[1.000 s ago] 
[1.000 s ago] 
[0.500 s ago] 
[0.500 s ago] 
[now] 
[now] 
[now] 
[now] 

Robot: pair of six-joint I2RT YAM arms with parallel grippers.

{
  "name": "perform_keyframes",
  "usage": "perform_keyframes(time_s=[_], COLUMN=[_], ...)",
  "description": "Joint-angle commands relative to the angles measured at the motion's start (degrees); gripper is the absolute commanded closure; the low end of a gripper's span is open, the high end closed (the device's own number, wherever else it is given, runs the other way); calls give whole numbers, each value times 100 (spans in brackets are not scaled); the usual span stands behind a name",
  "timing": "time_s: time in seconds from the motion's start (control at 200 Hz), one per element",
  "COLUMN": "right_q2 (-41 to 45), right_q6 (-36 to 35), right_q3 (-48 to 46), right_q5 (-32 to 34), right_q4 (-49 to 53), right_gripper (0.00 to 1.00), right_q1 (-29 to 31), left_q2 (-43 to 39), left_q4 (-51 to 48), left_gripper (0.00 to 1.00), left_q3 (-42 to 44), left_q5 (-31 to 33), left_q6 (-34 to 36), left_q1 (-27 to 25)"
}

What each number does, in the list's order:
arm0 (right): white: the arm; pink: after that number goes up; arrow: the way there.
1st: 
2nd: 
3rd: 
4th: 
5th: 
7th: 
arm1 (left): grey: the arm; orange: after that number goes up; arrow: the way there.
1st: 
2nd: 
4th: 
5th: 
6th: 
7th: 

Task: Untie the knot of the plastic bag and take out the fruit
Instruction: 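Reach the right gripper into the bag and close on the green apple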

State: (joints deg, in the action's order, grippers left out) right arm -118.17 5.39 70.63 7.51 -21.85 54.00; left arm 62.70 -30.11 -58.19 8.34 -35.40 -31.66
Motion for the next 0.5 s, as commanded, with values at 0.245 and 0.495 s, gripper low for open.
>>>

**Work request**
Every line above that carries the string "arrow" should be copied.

**Response for this exercise**
arm0 (right): white: the arm; pink: after that number goes up; arrow: the way there.
arm1 (left): grey: the arm; orange: after that number goes up; arrow: the way there.

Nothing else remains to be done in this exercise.